In 1964, the Equal Employment Opportunity Commission was enacted to expunge discrimination from the work place. Affirmative action, its more controversial sibling, required hiring diverse workforces for government funded projects. Most trade unions selected minorities for apprenticeship programs to placate the federal criterion.

And white unions, like Plumber's Local One, faced the dilemma: allow for non-white workers or find jobs elsewhere.

Most unions complied. But tensions were carried on to jobs sites by unofficial neighborhood work coalitions.

"They came in busloads and forced their way onto job sites," Murphy said. The coalitions interrupted work until contractors paid or offered them jobs. In many cases, Murphy said, "It was extortion under the guise of finding employment for the underprivileged." In some cases, turf wars broke out when coalitions bumped into one another at a work site. Workers cleared concrete slabs while the coalitions flung wrenches and bricks at each other's heads.

Joseph Cangelosi, a business agent for Local 79, general construction laborers in New York City, said he's always on the lookout for the next "big job." He said if laborers don't find work, they don't earn wages. "And we want to make a living," he said.

The constant need for employment, the rugged conditions, the masculine customs, a history of nepotism and subsequent governmental regulations to diversify the trades has estranged the collective blue-collar personality from its more docile white-collar brother.

To some degree, that is why, when Harmon was asked if he would sign a card, he said bluntly in his Bronx accent, "I just won't put my hand up."

Union Facts, a corporation-supported watchdog group, called the Employees Free Choice Act, "a scheme rife with intimidation, coercion, and confusion."

Justin Wilson, director of the Employee Freedom Action Committee, which runs Union Facts, said employees would forgo a basic democratic right to privately vote and sign hard-to-understand agreements with the unions.

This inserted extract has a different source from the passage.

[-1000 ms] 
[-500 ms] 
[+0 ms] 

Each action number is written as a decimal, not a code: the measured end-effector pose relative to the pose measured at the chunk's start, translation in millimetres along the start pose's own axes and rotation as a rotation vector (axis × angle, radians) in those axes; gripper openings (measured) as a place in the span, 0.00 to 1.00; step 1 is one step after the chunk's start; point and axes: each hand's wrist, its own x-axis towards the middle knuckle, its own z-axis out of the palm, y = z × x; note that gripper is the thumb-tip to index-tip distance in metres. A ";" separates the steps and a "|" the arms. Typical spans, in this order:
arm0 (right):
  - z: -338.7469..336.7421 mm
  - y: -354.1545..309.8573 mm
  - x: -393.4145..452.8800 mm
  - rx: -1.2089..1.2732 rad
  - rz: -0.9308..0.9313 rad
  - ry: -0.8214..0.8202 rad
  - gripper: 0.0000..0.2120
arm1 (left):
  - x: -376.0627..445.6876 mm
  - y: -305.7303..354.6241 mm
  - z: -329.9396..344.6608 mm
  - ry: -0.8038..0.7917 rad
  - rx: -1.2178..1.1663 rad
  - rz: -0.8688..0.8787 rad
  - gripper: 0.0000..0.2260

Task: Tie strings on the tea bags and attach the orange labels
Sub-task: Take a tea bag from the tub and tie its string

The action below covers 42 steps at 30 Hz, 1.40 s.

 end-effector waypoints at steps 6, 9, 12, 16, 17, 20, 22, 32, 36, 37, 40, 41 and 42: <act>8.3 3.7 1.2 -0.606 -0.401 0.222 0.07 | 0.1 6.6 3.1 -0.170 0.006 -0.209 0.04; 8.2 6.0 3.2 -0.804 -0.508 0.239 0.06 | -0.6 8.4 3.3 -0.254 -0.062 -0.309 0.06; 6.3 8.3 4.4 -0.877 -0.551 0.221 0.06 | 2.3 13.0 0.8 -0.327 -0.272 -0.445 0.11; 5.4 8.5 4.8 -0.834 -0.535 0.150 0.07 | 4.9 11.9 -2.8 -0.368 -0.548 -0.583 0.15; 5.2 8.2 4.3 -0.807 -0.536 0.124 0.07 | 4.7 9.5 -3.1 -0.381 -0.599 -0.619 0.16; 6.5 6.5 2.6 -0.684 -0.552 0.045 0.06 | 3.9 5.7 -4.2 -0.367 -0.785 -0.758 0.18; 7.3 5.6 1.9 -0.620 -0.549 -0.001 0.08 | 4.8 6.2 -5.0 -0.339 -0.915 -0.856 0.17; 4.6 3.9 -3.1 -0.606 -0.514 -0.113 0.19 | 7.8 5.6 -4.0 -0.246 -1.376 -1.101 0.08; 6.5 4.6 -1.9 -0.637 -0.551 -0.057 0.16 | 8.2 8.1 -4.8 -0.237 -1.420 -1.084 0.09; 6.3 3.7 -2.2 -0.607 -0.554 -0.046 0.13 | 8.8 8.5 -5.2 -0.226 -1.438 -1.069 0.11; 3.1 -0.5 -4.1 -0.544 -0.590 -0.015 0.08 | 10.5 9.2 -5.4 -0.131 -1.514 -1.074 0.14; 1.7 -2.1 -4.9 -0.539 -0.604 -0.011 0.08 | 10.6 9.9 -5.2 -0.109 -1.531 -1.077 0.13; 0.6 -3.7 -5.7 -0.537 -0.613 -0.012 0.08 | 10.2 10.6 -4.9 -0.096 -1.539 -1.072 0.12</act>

"The key to it is the language barrier," he said. "Spanish- speaking organizers have solicited members in English." He cited instances of Hispanic employees signing union membership cards without any translation. Last year he produced a short documentary for Union Facts profiling three female Spanish speakers harassed to join a manufacturing union.

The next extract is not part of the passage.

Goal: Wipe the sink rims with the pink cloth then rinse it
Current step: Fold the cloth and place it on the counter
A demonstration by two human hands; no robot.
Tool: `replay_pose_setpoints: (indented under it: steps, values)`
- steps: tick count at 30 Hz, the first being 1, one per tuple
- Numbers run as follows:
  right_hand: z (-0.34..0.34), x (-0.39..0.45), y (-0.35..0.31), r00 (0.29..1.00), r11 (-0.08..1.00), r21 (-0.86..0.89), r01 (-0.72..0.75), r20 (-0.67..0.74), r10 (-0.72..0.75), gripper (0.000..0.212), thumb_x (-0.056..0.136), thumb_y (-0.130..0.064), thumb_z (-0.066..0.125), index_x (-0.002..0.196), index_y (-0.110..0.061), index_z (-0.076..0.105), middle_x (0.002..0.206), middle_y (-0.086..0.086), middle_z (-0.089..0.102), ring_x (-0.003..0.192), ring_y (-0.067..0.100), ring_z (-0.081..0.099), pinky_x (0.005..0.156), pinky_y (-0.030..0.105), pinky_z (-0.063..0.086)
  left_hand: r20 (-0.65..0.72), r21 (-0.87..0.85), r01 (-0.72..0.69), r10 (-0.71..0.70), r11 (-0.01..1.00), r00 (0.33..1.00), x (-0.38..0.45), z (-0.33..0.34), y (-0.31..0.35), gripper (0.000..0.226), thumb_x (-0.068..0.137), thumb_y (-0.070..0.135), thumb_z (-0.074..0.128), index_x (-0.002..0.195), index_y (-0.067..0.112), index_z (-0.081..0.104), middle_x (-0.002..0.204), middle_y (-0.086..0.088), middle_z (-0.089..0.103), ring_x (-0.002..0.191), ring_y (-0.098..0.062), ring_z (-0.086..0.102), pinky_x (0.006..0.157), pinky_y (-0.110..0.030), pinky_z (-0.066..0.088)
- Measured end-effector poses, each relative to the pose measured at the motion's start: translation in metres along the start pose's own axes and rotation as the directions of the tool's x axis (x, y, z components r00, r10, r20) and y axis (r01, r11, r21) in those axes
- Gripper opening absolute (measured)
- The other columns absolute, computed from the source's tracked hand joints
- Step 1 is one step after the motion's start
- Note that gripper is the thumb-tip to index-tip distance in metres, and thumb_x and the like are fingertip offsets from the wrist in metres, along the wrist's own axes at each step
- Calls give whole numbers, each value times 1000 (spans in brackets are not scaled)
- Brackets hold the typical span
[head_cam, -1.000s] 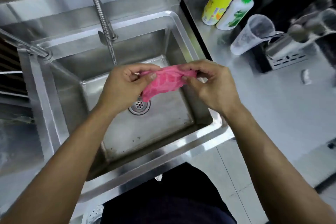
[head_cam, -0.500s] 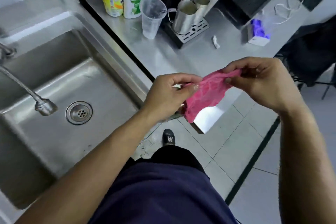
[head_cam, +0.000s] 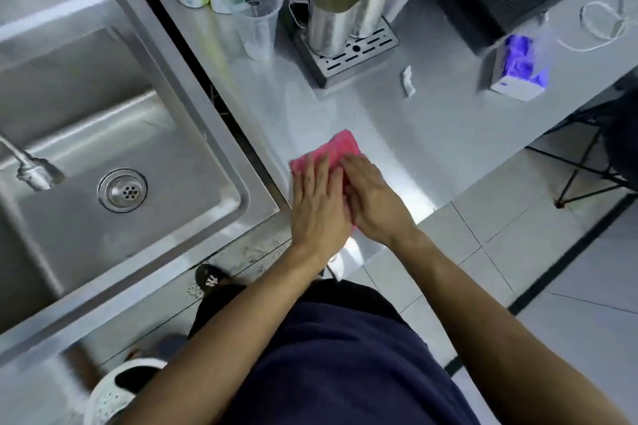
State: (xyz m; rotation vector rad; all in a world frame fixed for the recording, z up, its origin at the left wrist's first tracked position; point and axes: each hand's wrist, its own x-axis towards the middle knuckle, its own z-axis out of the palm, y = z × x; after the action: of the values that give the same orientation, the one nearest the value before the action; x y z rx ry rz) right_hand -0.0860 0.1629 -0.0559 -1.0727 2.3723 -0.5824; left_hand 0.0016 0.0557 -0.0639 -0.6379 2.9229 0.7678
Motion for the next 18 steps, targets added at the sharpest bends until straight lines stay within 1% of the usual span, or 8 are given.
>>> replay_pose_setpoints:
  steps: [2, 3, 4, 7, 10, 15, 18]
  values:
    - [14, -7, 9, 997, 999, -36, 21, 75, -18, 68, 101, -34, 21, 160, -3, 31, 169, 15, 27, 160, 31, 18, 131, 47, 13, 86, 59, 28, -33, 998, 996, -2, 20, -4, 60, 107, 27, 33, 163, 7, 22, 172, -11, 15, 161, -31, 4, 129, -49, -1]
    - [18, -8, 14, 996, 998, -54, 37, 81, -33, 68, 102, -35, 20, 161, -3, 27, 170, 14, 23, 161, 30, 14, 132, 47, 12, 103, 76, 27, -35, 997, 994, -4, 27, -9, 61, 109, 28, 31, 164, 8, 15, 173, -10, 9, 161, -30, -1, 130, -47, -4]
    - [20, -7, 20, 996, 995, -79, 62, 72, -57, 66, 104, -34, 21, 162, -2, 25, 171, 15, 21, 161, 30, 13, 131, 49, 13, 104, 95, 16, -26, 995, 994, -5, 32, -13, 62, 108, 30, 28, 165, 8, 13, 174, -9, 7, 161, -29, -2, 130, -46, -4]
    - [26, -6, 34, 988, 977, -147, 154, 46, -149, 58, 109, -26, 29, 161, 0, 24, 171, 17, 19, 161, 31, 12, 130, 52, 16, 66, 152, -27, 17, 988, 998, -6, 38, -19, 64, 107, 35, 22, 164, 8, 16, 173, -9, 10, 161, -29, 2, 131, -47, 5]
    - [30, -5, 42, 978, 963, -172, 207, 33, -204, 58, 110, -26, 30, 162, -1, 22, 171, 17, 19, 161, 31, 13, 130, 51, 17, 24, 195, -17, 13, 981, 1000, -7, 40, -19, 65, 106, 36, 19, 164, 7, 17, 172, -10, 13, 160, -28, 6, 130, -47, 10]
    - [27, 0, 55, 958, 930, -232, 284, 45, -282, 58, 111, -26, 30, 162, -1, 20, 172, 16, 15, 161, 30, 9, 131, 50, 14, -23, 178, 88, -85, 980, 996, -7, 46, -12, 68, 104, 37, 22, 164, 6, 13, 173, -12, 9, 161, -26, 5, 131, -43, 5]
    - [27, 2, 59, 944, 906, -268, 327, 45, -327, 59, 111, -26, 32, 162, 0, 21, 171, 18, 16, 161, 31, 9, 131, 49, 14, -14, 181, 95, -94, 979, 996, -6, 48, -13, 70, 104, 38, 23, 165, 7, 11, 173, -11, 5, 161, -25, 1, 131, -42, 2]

In Miami, Monterrey, a first-generation plumber and organizer for a 600-member local said, "It's the United Nations down here." But said he never encountered a language barrier at job sites because reticent workers turned and walked away from him.

"They have the perception unions will get them fired," he said. In the future, Monterrey said he hopes a popular company will unionize and be an example for others to follow, but his outlook is bleak. "When there's no protection, no one will talk," he said. "And you can't guarantee somebody their job."

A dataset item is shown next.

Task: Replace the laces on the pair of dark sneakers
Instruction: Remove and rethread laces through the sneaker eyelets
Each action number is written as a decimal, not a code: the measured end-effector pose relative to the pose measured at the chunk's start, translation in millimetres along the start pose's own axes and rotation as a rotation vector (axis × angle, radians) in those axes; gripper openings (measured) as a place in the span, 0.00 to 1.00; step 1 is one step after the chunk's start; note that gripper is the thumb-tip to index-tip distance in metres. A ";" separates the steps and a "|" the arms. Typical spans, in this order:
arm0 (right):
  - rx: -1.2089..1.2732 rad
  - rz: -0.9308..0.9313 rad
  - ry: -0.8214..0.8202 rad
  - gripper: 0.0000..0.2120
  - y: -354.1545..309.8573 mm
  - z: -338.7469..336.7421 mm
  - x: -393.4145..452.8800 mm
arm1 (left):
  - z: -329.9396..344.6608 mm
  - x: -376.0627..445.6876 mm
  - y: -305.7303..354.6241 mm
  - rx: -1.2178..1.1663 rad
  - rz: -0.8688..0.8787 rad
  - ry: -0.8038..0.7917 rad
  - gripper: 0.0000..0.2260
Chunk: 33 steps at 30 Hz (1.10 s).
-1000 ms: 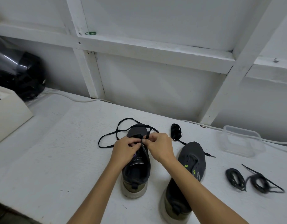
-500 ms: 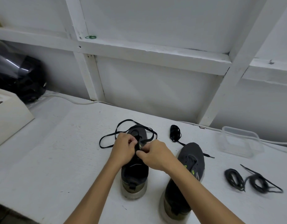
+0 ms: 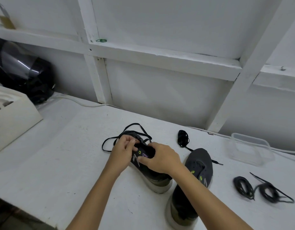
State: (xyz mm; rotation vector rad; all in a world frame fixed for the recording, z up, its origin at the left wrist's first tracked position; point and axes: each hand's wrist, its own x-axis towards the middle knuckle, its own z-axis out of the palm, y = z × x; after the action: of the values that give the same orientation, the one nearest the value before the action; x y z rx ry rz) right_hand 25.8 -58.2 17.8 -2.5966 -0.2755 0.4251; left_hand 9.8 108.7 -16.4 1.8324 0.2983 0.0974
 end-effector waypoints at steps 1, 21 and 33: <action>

A recent union flop in Fort Meyers further discouraged him. He said the employees united, ready for a union when, "They were all fired," he said. "The owner filed for bankruptcy and opened another business later."

But Monterrey said he is sure that, "When you get the majority, you should get a union."

Steinke said he believes that same notion should go for southern Wisconsin workers, mainly farming families near the edge of Illinois. He cited the Rath Gibson case, in which management infringed upon workers' rights six times, even casting fraudulent votes, as 124 employees organized in 2009. He said "Card Check" would eliminate time-consuming elections, since, according to the bill, the workplace would automatically unionize after one more than half of the employees voted yes. And three-fourths did at Rath Gibson.

Though it's unclear how divisive "Card Check" would be, Steinke said, "It won't be its defining characteristic -- to create dissension among employees. That will always be there. It's human nature."